I have had a frantic, manic and panicky week, all thanks to one very unproductive Friday afternoon; well if I’m completely honest it was actually the whole day...
I am sure everyone can relate to the mind set I experienced on Friday (and the not-so-mild panicked week I dealt with as a result of it). It was one of those mornings that I swear someone had set an electric shock into my chair because no sooner was I sitting down at my little desk, trying very hard to mind my business, then I’d end up jumping up to deal with something or other that needed urgent attention. So by 12 o’clock my mind was programmed into a 5 minute attention span and I was feeling very ADD. I hate it when that happens. So I spent the rest of the day between various none work-related activities such as daydreaming, staring into space, having fascinating conversations with my colleagues, etc. Every now and again I’d try super hard to (re)motivate myself (but let’s face it guilt isn’t always a good motivator) but despite my best efforts my 5 minute attention spam lasted all day.
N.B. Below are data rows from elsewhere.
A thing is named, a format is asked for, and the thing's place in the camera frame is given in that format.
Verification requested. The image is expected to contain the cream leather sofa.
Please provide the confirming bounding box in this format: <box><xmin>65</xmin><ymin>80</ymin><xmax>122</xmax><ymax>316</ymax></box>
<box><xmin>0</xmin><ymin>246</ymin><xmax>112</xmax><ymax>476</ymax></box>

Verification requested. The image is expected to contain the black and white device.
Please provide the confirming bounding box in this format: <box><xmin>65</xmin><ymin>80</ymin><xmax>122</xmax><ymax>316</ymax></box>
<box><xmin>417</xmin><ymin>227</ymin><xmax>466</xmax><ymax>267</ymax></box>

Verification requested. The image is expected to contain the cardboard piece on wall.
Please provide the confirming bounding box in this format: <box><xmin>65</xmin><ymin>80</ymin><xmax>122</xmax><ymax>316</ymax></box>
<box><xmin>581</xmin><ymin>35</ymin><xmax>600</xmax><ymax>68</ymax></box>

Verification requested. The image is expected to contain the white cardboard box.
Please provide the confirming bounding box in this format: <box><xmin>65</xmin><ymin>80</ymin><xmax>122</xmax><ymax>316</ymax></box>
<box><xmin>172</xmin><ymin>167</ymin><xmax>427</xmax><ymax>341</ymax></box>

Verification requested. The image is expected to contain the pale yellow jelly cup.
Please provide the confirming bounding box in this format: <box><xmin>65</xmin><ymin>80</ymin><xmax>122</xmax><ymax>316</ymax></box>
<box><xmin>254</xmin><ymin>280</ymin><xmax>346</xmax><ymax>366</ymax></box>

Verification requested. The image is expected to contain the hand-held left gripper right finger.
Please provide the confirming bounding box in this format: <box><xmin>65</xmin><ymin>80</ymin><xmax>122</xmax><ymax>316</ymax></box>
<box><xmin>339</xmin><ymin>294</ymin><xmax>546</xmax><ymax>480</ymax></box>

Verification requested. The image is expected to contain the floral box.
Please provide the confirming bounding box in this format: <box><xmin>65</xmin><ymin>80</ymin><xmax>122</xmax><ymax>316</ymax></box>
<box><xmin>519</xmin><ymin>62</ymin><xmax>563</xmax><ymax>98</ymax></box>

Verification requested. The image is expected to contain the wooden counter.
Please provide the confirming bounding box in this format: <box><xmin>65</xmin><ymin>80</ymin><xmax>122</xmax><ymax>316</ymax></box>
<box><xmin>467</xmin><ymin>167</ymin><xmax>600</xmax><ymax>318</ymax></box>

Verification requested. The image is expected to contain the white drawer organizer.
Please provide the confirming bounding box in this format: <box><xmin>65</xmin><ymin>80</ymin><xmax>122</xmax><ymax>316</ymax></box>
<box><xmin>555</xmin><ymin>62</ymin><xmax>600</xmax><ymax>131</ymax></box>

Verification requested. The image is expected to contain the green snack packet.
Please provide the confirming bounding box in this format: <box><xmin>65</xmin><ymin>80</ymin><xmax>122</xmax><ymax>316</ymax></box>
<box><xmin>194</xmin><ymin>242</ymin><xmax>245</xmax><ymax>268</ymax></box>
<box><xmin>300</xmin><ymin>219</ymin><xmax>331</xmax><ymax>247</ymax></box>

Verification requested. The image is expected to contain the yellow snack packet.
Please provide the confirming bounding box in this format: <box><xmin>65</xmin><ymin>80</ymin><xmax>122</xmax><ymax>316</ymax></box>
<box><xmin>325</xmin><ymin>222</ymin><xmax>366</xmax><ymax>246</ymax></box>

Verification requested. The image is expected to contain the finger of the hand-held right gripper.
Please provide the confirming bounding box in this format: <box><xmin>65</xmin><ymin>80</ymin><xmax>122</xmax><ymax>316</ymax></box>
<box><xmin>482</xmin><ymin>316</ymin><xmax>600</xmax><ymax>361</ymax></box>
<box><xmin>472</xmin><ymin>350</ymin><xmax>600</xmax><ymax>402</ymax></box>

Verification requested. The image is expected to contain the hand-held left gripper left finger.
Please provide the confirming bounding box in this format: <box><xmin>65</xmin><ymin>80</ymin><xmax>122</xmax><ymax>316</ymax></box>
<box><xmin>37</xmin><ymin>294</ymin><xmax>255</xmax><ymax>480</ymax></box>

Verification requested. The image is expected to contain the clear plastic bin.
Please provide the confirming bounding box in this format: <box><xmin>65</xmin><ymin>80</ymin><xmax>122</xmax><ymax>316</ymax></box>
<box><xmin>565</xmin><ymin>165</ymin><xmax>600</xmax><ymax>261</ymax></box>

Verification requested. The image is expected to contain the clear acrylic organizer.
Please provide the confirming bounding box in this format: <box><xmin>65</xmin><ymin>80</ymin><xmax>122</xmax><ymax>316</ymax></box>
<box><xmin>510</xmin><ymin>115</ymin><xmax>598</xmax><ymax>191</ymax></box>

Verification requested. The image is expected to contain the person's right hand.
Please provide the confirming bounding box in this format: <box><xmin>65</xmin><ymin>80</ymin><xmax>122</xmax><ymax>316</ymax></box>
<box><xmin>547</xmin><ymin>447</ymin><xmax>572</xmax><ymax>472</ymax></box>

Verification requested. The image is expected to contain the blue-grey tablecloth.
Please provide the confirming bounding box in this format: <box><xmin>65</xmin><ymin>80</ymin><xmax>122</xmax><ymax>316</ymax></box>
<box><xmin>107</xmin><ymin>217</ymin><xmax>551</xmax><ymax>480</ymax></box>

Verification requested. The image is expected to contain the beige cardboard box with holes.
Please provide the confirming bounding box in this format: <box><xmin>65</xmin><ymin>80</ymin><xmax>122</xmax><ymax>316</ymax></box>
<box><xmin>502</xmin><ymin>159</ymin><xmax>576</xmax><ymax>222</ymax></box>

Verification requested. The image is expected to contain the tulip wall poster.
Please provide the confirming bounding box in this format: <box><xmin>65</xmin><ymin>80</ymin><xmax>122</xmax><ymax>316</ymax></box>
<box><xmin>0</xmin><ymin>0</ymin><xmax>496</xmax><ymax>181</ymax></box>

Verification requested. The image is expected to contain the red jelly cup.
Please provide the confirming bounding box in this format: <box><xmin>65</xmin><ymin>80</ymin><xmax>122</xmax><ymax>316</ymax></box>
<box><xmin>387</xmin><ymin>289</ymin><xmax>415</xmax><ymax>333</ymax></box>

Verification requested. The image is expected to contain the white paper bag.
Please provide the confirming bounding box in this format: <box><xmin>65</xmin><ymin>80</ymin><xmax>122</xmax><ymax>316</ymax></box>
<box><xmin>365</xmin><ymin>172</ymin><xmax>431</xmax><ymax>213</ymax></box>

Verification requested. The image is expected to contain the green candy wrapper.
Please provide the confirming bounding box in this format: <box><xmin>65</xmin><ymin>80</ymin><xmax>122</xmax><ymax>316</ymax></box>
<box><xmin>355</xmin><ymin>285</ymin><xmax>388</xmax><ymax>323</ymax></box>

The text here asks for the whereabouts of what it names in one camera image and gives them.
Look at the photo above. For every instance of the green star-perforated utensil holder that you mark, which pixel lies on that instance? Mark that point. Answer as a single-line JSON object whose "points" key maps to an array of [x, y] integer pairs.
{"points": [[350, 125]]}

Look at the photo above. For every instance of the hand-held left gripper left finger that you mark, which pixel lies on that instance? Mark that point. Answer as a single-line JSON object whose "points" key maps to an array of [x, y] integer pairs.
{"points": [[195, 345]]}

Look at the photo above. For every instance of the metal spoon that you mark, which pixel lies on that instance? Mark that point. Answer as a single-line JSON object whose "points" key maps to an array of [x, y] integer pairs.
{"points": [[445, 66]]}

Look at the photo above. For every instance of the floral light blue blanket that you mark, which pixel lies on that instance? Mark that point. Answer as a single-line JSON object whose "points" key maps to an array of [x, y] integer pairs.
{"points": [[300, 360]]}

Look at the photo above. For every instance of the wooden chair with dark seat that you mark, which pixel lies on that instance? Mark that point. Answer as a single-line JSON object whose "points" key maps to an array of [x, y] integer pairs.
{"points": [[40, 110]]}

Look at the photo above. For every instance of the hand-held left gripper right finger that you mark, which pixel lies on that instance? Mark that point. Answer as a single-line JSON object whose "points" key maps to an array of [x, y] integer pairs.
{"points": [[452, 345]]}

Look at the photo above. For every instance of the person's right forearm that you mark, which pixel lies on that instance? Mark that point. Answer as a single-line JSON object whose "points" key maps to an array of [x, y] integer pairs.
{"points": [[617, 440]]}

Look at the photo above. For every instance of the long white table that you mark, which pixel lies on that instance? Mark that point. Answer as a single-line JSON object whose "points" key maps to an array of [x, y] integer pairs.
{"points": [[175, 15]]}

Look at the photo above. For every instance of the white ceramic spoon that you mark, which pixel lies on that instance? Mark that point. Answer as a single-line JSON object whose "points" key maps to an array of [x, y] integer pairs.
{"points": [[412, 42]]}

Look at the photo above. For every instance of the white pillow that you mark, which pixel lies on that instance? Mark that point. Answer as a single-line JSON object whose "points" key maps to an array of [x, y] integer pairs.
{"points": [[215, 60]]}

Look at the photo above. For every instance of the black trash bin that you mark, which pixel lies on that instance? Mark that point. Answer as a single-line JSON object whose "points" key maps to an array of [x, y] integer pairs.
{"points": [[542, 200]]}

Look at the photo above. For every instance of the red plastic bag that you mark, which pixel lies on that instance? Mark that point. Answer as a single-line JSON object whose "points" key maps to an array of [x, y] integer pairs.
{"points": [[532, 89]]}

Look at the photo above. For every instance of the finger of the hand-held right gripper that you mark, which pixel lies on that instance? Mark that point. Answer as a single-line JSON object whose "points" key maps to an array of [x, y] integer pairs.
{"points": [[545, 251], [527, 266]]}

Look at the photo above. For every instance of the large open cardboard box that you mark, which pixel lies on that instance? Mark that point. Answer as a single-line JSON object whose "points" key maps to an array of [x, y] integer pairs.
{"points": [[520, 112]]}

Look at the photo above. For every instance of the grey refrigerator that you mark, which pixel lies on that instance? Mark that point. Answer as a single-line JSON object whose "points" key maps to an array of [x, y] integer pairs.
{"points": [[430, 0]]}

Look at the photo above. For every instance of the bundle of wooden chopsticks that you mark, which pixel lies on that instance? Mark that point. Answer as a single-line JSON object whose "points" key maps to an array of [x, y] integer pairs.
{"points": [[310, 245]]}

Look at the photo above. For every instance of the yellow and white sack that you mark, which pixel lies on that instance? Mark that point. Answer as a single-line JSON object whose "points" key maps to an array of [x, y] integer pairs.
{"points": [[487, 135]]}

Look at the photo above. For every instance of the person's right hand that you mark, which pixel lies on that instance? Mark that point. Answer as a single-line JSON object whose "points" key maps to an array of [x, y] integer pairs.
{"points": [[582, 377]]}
As a result of my ADD butterfly mood on Friday I officially had a workload that, if emails stacked up height-wise, would have been towering over me. Then Monday (and Tuesday and Wednesday and ironically enough today) I had that feeling of a hamster on a treadmill trying to reach the peanut just out of reach but just not getting any closer! You have to know the feeling, your workload is piling up, and every time you blink you have a new email which you KNOW is more work and then you start to feel that panic creeping up your throat making you want to scream, jump and have an epic ‘throwing your toys out of the cot’ moment… and if you let up that death grip on your somewhat shaky self control, for even a split second, your little world will come tumbling down and that toy throwing fit will ensue...
I’m feeling stressed and frayed around the edges just thinking about it! So head down and focus, I am still swimming against the tide of work after all, just because I couldn’t keep my head out of la la land for an afternoon *sigh I’ll always be a dreamer!